= COVID-19 Pandemic Unemployment Payment =

Irish government emergency aid program

The COVID-19 Pandemic Unemployment Payment (referred to as the PUP) was a government emergency aid program in the Republic of Ireland that provided monetary relief to those who face unemployment due to the COVID-19 pandemic, whether formerly employed or self-employed.

== Eligibility ==
Anyone whose job vanished on (or after) 13 March 2020 as a result of the pandemic was eligible.

== History ==
On 16 March, Minister for Employment Affairs and Social Protection Regina Doherty announced the COVID-19 Pandemic Unemployment Payment, available for six weeks.

On 24 March, the amount of money distributed as part of the COVID-19 Pandemic Unemployment Payment was increased from €203 per week to €350.

By the end of March, the Department of Employment Affairs and Social Protection announced that the total applications it received for the COVID-19 Pandemic Unemployment Payment over the previous two weeks were equivalent to a 19-month claim load.

Doherty defended the scheme on Today with Seán O'Rourke on 3 April amid claims that some students were taking advantage: "By Jove, I know they're going to spend in it in the economy when we re-open in couple of weeks or a couple of months time. It was a very small price to pay for the people that needed an income".

By early April, the Central Statistics Office (CSO) announced that a figure equivalent to more than one tenth of the country's population were unemployed, with more than half of that number receiving the COVID-19 Pandemic Unemployment Payment. A spokesman for Goodbody Stockbrokers described it as "unprecedented". By the following week, the numbers receiving the COVID-19 Pandemic Unemployment Payment had nearly doubled again from the previous week's total.

In April, the Department of Employment Affairs and Social Protection "inadvertently" emailed 1,700 people to inform them they were no longer eligible for the scheme.

On 6 May, Minister for Finance Paschal Donohoe told Morning Ireland that the payment would continue "in some form" past its original intended date of ending.

On 11 May, it was reported that the number of people receiving the COVID-19 Pandemic Unemployment Payment had slightly decreased for the first time since its establishment, though this was attributed to employees being offered the Temporary COVID-19 Wage Subsidy Scheme instead. A further slight fall occurred the following week.

On 19 May, Minister for Finance Paschal Donohoe said a decision would be made "soon" regarding an extension of the payment. On 4 June, the Government of Ireland announced that the payment would be extended for "months, not weeks". The Irish Independent reported that the payment would be cut by 40% (from €350 to €203 per week) for part-time workers. On 5 June, Minister for Employment Affairs and Social Protection Regina Doherty announced that the payment would be extended until 10 August, and would be reduced for part-time workers from 29 June.

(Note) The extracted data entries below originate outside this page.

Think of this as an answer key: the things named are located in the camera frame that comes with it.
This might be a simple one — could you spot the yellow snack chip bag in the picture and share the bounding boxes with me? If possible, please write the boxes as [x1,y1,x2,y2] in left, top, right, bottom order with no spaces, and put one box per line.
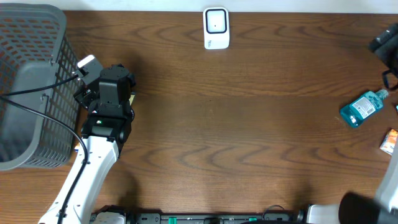
[74,92,136,152]

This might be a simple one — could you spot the teal mouthwash bottle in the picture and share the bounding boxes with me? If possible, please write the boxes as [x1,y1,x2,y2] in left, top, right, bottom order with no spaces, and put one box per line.
[340,89,389,128]

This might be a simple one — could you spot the small orange snack packet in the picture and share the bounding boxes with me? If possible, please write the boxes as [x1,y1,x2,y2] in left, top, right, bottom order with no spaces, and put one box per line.
[379,129,397,155]

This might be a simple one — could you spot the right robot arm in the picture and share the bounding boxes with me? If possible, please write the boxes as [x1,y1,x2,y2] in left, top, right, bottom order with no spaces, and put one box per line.
[290,23,397,224]

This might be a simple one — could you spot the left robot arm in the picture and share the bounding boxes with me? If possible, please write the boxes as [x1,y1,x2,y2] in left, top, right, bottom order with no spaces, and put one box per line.
[39,64,135,223]

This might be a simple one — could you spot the white barcode scanner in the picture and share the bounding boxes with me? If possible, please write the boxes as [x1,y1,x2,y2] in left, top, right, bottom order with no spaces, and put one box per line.
[203,7,230,50]

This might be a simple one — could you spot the grey plastic mesh basket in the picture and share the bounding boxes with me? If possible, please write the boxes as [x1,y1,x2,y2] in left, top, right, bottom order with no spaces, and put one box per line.
[1,3,80,170]

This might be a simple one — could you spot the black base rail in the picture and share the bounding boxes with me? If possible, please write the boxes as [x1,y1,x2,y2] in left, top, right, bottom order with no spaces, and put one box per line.
[90,212,297,224]

On 21 May, a young male was arrested at a house in Mullingar, County Westmeath, after it was determined that he had applied for six separate COVID-19 Pandemic Unemployment Payments.

On 23 July, as part of the July Jobs Stimulus package announced by the Government, the payment was extended until April 2021 and intended to be gradually reduced to €203 per week over that period based on the pre-pandemic earnings of the claimant. The scheme would, at the time of this announcement, close to new applicants from 17 September.

On 15 September, Minister for Social Protection Heather Humphreys announced that the payment would accept new applicants until the end of the year, with rates going from two different ones to three on 17 September dependent on the amount of money the recipient previously earned.

On 19 October, the Government confirmed that the payment would be restored to €350 for anyone who was earning more than €400 before they lost their job due to COVID-19 restrictions.

On 24 November, Minister for Social Protection Heather Humphreys secured Government approval to keep the payment open to new applicants until 31 March 2021.

Under the Government's new revised Living with COVID-19 plan published on 23 February 2021, the payment was extended until 30 June 2021.

On 1 June, as part of the Economic Recovery Plan announced by the Government, the payment was extended until September 2021, when gradual reductions would begin.

On 30 September, the Comptroller and Auditor General found there were not enough checks carried out by the Department of Social Protection when people applied for the payment in 2020. The report found that 9.4% of claimants were not eligible, in just under half the cases, the claimant continued working while claiming the PUP and in one quarter of cases, there was no evidence the claimant had been working prior to the pandemic.

On 3 December, as part of the Government's reintroduction of measures, the payment was reinstated for all those who lost their jobs as a result of the restrictions.

The payment closed to new applicants on 22 January 2022, and officially ended on 25 March 2022.